Rimanere in casa

Spesso per pigrizia, magari in un giorno di pioggia battente, siamo rimasti a casa. Abbiamo letto, spolverato, telefonato, ascoltato musica, riordinato la libreria, scritto, cucito. In certi casi la casa ci è sembrata un rifugio protettivo, una specie di tana in cui trovare riparo, una cuccia calda dove rilassarsi e non pensare a niente. La casa ci ha difeso dalle insidie del mondo, ci ha abbracciato e protetto. In casa siamo ritornati noi stessi. Ci siamo liberati da tutti gli orpelli, da tutti i pesi come trucco, tacchi alti, pantaloni stretti. In comode pantofole di velluto abbiamo riscoperto la semplicità.

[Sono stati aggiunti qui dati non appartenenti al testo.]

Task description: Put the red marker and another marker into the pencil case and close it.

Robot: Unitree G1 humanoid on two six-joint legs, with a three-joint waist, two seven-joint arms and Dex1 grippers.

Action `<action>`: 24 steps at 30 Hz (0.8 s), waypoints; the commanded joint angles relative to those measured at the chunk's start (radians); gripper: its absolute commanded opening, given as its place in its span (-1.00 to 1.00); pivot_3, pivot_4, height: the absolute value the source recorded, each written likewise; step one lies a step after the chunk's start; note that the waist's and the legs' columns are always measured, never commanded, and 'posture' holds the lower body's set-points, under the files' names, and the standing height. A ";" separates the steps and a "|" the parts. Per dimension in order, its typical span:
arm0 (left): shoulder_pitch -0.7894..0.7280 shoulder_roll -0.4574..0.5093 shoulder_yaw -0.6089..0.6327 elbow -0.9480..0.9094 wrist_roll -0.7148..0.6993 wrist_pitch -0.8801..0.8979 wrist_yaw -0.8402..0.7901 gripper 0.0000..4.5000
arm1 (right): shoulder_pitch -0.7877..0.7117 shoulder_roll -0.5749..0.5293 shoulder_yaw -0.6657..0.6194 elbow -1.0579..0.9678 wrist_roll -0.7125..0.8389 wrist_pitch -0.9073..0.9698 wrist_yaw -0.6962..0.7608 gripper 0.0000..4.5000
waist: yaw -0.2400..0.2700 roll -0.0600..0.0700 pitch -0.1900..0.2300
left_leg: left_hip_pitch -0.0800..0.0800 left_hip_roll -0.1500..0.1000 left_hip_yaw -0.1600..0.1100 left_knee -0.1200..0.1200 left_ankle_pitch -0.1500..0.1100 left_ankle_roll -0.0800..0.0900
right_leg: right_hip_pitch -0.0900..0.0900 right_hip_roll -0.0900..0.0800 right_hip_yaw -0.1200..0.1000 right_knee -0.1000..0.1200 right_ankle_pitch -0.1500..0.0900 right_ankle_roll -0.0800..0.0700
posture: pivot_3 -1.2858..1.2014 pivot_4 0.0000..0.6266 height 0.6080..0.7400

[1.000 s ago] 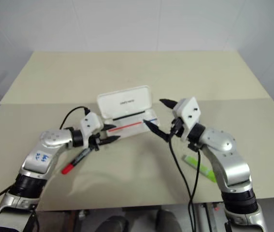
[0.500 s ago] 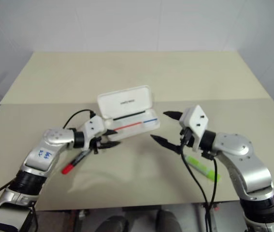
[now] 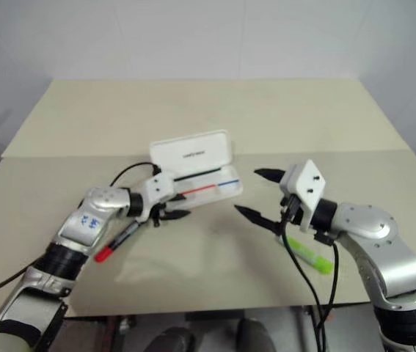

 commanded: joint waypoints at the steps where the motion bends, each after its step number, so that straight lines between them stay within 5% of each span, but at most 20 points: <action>1: 0.001 0.018 -0.047 -0.007 0.035 0.051 -0.041 -0.01 | -0.004 0.001 -0.021 -0.048 0.013 -0.008 -0.014 1.00 | 0.000 0.000 0.000 | 0.000 0.000 0.000 0.000 0.000 0.000 | 0.000 0.000 0.000 0.000 0.000 0.000 | 0.03 -0.52 1.00; 3: 0.004 0.023 -0.054 -0.015 0.042 0.062 -0.041 -0.01 | -0.006 0.005 -0.026 -0.056 0.022 -0.006 -0.021 1.00 | -0.001 0.000 0.000 | 0.000 0.000 0.000 0.000 0.000 0.000 | 0.000 0.000 0.000 0.000 0.000 0.000 | 0.03 -0.52 1.00; 11: 0.038 0.037 -0.086 -0.051 0.068 0.086 -0.047 -0.99 | -0.120 0.078 -0.121 -0.028 0.169 0.081 -0.145 1.00 | 0.001 -0.002 -0.001 | 0.001 0.000 0.000 0.000 0.000 0.000 | 0.000 0.000 0.000 0.000 0.000 0.000 | 0.03 -0.52 1.00; 24: 0.066 0.008 -0.067 -0.138 0.011 0.031 -0.097 -0.99 | -0.092 0.054 -0.074 -0.017 0.132 0.053 -0.100 1.00 | 0.002 -0.003 -0.002 | 0.001 -0.002 -0.002 -0.001 -0.001 0.002 | -0.001 -0.001 0.000 0.001 0.000 0.000 | 0.03 -0.52 1.00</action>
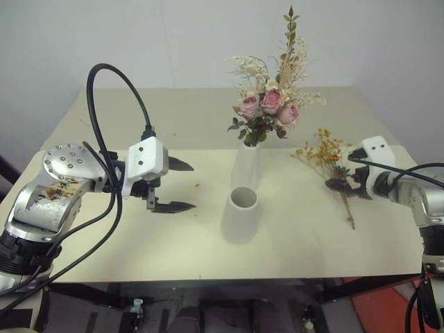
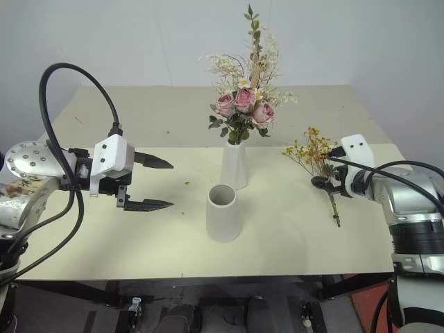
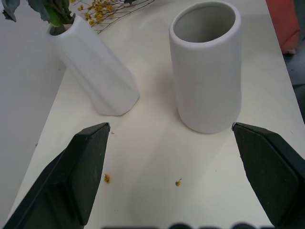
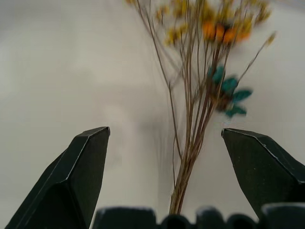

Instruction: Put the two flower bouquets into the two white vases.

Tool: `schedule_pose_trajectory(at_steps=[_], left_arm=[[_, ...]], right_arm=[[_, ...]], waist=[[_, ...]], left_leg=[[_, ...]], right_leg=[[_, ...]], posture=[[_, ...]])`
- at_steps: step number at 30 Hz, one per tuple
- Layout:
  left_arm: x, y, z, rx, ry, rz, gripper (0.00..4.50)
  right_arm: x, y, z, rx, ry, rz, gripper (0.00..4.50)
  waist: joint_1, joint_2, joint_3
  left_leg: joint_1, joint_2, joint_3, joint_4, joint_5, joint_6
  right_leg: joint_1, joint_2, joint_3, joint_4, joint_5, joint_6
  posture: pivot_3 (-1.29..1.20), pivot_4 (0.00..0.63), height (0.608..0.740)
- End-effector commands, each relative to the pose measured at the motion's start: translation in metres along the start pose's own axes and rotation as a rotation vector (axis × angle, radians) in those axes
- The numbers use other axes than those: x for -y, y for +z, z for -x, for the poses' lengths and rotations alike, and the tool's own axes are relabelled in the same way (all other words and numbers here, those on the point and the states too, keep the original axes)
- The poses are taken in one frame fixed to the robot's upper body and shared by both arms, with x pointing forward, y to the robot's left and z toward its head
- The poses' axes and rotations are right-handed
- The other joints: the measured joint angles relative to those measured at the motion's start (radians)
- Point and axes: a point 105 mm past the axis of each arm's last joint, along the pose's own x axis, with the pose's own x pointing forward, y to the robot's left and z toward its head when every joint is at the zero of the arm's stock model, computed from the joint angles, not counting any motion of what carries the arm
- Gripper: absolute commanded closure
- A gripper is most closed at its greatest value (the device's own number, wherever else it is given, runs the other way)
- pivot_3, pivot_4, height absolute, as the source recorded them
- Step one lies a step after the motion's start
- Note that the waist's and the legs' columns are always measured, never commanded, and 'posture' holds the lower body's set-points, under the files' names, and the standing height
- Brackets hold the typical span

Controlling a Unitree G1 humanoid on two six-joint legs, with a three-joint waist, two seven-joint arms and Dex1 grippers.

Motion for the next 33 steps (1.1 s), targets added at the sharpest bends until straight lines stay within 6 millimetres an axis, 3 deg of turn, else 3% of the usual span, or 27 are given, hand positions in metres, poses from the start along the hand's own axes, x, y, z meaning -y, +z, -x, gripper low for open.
schedule_pose_trajectory(at_steps=[1, 8, 11, 22, 29, 33], left_arm=[[0.001, 0.008, 0.005, 0.009, 0.012, -0.030, 0.00], [0.005, 0.010, 0.006, 0.014, 0.018, -0.027, 0.00], [0.006, 0.011, 0.007, 0.015, 0.021, -0.026, 0.00], [0.005, 0.008, 0.009, 0.008, 0.049, -0.011, 0.00], [0.004, 0.007, 0.011, 0.005, 0.057, -0.008, 0.00], [0.003, 0.008, 0.014, 0.021, 0.062, 0.005, 0.00]], right_arm=[[0.011, 0.010, 0.000, 0.006, -0.021, 0.019, 0.06], [0.023, 0.012, -0.016, -0.015, -0.023, -0.021, 0.06], [0.021, 0.013, -0.022, -0.035, -0.002, -0.027, 0.61], [0.029, 0.011, -0.029, -0.071, -0.023, -0.044, 4.33], [0.042, 0.022, -0.019, 0.009, -0.120, -0.099, 4.43], [0.062, 0.052, 0.011, 0.279, -0.332, -0.138, 4.43]], waist=[[-0.001, 0.000, 0.000], [-0.005, 0.000, 0.000], [-0.005, 0.000, 0.000], [-0.003, 0.000, 0.000], [-0.004, 0.000, 0.000], [-0.001, 0.000, 0.000]], left_leg=[[0.000, 0.000, 0.000, 0.000, 0.000, 0.000], [-0.001, 0.000, 0.000, 0.000, 0.000, 0.000], [-0.001, 0.000, 0.000, 0.000, 0.000, 0.000], [-0.002, 0.000, 0.000, 0.000, 0.000, 0.000], [-0.001, 0.000, 0.000, 0.000, 0.000, 0.000], [-0.001, 0.000, 0.000, 0.000, 0.000, 0.000]], right_leg=[[0.000, 0.000, 0.000, -0.001, 0.000, 0.000], [0.000, 0.001, 0.000, -0.004, 0.003, 0.002], [0.000, 0.001, 0.000, -0.004, 0.003, 0.001], [0.000, 0.000, 0.000, -0.005, 0.004, 0.001], [0.000, 0.001, 0.000, -0.004, 0.004, 0.001], [0.000, 0.001, 0.001, -0.004, 0.004, 0.000]], posture=[[0.00, 0.150, 0.740], [0.00, 0.150, 0.740], [0.00, 0.150, 0.740], [0.00, 0.150, 0.740], [0.00, 0.150, 0.740], [0.00, 0.150, 0.740]])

Siamo tornati al naturale indossando una pratica tuta da ginnastica. Abbiamo cucinato i nostri piatti, visto la tv, ascoltato la radio. Proprio mentre noi rimanevamo sdraiati su un divano soffice milioni di persone giravano, parlavano, si muovevano. Rimanere a casa può essere piacevole, anche se può rappresentare un blocco. Uscendo abbiamo modo di incontrare persone nuove, di rincontrare vecchie conoscenze, di avere un colpo di fulmine, di trovare finalmente l’abito, il libro che abbiamo cercato per anni, di conoscere artisti, opere ecc. Quante volte siamo usciti per un semplice giro e siamo tornati a tarda sera? Spesso usciamo il pomeriggio per andare al supermercato e poi rimaniamo fuori perché magari all’improvviso incontriamo persone, riceviamo un invito ecc. Ci capita di camminare per il corso e di scoprire che è stata allestita una nuova mostra, tutta da visionare. Le persone depresse hanno il vizio di passare il tempo tappati in casa magari mangiando, dormendo e non sanno che si perdono tutto un mondo fuori. Allora quando ci prende la malinconia non dobbiamo fare altro che indossare il nostro vestito migliore e uscire. Il destino ci porterà verso nuove esperienze.